── Entries supplied ──
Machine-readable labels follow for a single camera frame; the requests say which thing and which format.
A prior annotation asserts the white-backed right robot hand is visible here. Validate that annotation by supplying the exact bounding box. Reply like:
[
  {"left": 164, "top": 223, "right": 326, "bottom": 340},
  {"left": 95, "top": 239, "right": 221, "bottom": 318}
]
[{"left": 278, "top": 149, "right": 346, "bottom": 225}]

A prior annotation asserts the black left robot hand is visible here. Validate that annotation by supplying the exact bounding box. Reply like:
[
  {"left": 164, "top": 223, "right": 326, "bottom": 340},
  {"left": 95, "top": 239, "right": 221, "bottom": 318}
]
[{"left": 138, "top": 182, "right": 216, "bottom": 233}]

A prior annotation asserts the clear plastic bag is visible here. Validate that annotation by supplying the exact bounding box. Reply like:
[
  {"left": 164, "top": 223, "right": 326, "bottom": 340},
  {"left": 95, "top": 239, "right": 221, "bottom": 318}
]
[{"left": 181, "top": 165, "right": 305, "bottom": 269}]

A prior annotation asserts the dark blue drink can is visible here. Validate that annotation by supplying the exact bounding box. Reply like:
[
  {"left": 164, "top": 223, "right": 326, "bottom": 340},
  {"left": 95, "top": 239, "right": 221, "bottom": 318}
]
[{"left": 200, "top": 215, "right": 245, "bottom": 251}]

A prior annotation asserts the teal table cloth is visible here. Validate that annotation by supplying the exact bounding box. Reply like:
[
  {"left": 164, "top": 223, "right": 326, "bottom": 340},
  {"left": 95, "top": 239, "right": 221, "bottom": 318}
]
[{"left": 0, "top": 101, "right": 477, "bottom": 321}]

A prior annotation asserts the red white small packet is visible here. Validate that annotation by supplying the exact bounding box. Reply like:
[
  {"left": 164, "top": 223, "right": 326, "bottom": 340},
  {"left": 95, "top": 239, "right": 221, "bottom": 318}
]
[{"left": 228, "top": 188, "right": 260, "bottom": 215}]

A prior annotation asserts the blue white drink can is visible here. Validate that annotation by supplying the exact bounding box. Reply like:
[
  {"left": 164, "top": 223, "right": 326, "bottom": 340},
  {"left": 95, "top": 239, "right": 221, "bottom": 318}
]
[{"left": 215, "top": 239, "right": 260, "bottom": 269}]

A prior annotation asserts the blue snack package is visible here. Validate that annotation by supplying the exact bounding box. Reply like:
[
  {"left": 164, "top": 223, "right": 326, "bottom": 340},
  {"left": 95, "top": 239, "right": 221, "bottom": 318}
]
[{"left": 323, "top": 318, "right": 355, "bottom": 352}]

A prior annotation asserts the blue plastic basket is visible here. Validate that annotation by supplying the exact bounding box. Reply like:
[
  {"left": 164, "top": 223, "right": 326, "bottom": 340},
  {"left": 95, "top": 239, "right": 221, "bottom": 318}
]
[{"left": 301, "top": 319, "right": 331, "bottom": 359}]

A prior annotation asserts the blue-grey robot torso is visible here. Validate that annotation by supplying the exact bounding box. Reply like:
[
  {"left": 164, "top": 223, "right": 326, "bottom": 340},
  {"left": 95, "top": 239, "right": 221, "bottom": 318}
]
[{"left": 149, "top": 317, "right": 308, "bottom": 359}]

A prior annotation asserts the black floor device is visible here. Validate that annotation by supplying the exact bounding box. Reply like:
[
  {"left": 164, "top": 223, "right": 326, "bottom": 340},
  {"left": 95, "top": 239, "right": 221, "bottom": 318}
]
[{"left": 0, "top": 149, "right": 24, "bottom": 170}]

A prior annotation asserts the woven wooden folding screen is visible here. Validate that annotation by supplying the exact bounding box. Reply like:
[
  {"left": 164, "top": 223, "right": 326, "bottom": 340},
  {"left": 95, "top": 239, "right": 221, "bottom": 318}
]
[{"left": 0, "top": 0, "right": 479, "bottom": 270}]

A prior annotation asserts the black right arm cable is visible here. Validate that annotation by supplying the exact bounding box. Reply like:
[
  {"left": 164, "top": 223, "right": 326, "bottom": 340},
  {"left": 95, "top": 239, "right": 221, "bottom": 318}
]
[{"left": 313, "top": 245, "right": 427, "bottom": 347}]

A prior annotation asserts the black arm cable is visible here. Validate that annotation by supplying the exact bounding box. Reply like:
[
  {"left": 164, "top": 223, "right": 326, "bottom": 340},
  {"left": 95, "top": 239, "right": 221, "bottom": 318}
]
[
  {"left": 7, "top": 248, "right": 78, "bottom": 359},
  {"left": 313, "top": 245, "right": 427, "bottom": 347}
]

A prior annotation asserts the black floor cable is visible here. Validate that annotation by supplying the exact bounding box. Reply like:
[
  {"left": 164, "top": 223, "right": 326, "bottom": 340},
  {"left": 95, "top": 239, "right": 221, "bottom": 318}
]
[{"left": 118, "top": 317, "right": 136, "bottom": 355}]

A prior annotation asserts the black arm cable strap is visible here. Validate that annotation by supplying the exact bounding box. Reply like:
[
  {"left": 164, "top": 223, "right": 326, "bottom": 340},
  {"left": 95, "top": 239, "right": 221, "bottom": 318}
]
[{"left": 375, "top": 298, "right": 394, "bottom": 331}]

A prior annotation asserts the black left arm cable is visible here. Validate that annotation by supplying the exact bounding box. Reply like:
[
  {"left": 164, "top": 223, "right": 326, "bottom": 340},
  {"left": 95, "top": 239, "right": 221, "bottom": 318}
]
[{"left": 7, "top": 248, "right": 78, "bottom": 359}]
───
Give back the full listing exactly as it stands above.

Machine-readable labels follow for a single camera frame; the requests say which thing and which format.
A prior annotation asserts the white-backed right robot hand is visible here. Validate that annotation by supplying the exact bounding box. Reply like:
[
  {"left": 164, "top": 223, "right": 326, "bottom": 340},
  {"left": 95, "top": 239, "right": 221, "bottom": 318}
]
[{"left": 278, "top": 149, "right": 346, "bottom": 225}]

A prior annotation asserts the black left robot hand is visible here. Validate that annotation by supplying the exact bounding box. Reply like:
[
  {"left": 164, "top": 223, "right": 326, "bottom": 340},
  {"left": 95, "top": 239, "right": 221, "bottom": 318}
]
[{"left": 138, "top": 182, "right": 216, "bottom": 233}]

A prior annotation asserts the clear plastic bag is visible here. Validate that annotation by supplying the exact bounding box. Reply like:
[
  {"left": 164, "top": 223, "right": 326, "bottom": 340},
  {"left": 95, "top": 239, "right": 221, "bottom": 318}
]
[{"left": 181, "top": 165, "right": 305, "bottom": 269}]

A prior annotation asserts the dark blue drink can is visible here. Validate that annotation by supplying the exact bounding box. Reply like:
[
  {"left": 164, "top": 223, "right": 326, "bottom": 340},
  {"left": 95, "top": 239, "right": 221, "bottom": 318}
]
[{"left": 200, "top": 215, "right": 245, "bottom": 251}]

A prior annotation asserts the teal table cloth is visible here. Validate that annotation by supplying the exact bounding box. Reply like:
[
  {"left": 164, "top": 223, "right": 326, "bottom": 340},
  {"left": 95, "top": 239, "right": 221, "bottom": 318}
]
[{"left": 0, "top": 101, "right": 477, "bottom": 321}]

A prior annotation asserts the red white small packet is visible here. Validate that annotation by supplying the exact bounding box. Reply like:
[
  {"left": 164, "top": 223, "right": 326, "bottom": 340},
  {"left": 95, "top": 239, "right": 221, "bottom": 318}
]
[{"left": 228, "top": 188, "right": 260, "bottom": 215}]

A prior annotation asserts the blue white drink can is visible here. Validate that annotation by supplying the exact bounding box. Reply like:
[
  {"left": 164, "top": 223, "right": 326, "bottom": 340},
  {"left": 95, "top": 239, "right": 221, "bottom": 318}
]
[{"left": 215, "top": 239, "right": 260, "bottom": 269}]

A prior annotation asserts the blue snack package is visible here. Validate that annotation by supplying the exact bounding box. Reply like:
[
  {"left": 164, "top": 223, "right": 326, "bottom": 340},
  {"left": 95, "top": 239, "right": 221, "bottom": 318}
]
[{"left": 323, "top": 318, "right": 355, "bottom": 352}]

A prior annotation asserts the blue plastic basket is visible here. Validate that annotation by supplying the exact bounding box. Reply like:
[
  {"left": 164, "top": 223, "right": 326, "bottom": 340},
  {"left": 95, "top": 239, "right": 221, "bottom": 318}
]
[{"left": 301, "top": 319, "right": 331, "bottom": 359}]

A prior annotation asserts the blue-grey robot torso is visible here. Validate that annotation by supplying the exact bounding box. Reply like:
[
  {"left": 164, "top": 223, "right": 326, "bottom": 340},
  {"left": 95, "top": 239, "right": 221, "bottom": 318}
]
[{"left": 149, "top": 317, "right": 308, "bottom": 359}]

A prior annotation asserts the black floor device is visible here. Validate that annotation by supplying the exact bounding box. Reply like:
[
  {"left": 164, "top": 223, "right": 326, "bottom": 340},
  {"left": 95, "top": 239, "right": 221, "bottom": 318}
]
[{"left": 0, "top": 149, "right": 24, "bottom": 170}]

A prior annotation asserts the woven wooden folding screen is visible here. Validate that annotation by supplying the exact bounding box. Reply like:
[
  {"left": 164, "top": 223, "right": 326, "bottom": 340},
  {"left": 95, "top": 239, "right": 221, "bottom": 318}
]
[{"left": 0, "top": 0, "right": 479, "bottom": 270}]

A prior annotation asserts the black right arm cable is visible here. Validate that annotation by supplying the exact bounding box. Reply like:
[
  {"left": 164, "top": 223, "right": 326, "bottom": 340},
  {"left": 95, "top": 239, "right": 221, "bottom": 318}
]
[{"left": 313, "top": 245, "right": 427, "bottom": 347}]

A prior annotation asserts the black arm cable is visible here. Validate that annotation by supplying the exact bounding box. Reply like:
[
  {"left": 164, "top": 223, "right": 326, "bottom": 340},
  {"left": 95, "top": 239, "right": 221, "bottom": 318}
]
[
  {"left": 7, "top": 248, "right": 78, "bottom": 359},
  {"left": 313, "top": 245, "right": 427, "bottom": 347}
]

A prior annotation asserts the black floor cable is visible here. Validate that annotation by supplying the exact bounding box. Reply like:
[
  {"left": 164, "top": 223, "right": 326, "bottom": 340},
  {"left": 95, "top": 239, "right": 221, "bottom": 318}
]
[{"left": 118, "top": 317, "right": 136, "bottom": 355}]

A prior annotation asserts the black arm cable strap is visible here. Validate that annotation by supplying the exact bounding box. Reply like:
[
  {"left": 164, "top": 223, "right": 326, "bottom": 340},
  {"left": 95, "top": 239, "right": 221, "bottom": 318}
]
[{"left": 375, "top": 298, "right": 394, "bottom": 331}]

A prior annotation asserts the black left arm cable is visible here. Validate that annotation by supplying the exact bounding box. Reply like:
[
  {"left": 164, "top": 223, "right": 326, "bottom": 340},
  {"left": 95, "top": 239, "right": 221, "bottom": 318}
]
[{"left": 7, "top": 248, "right": 78, "bottom": 359}]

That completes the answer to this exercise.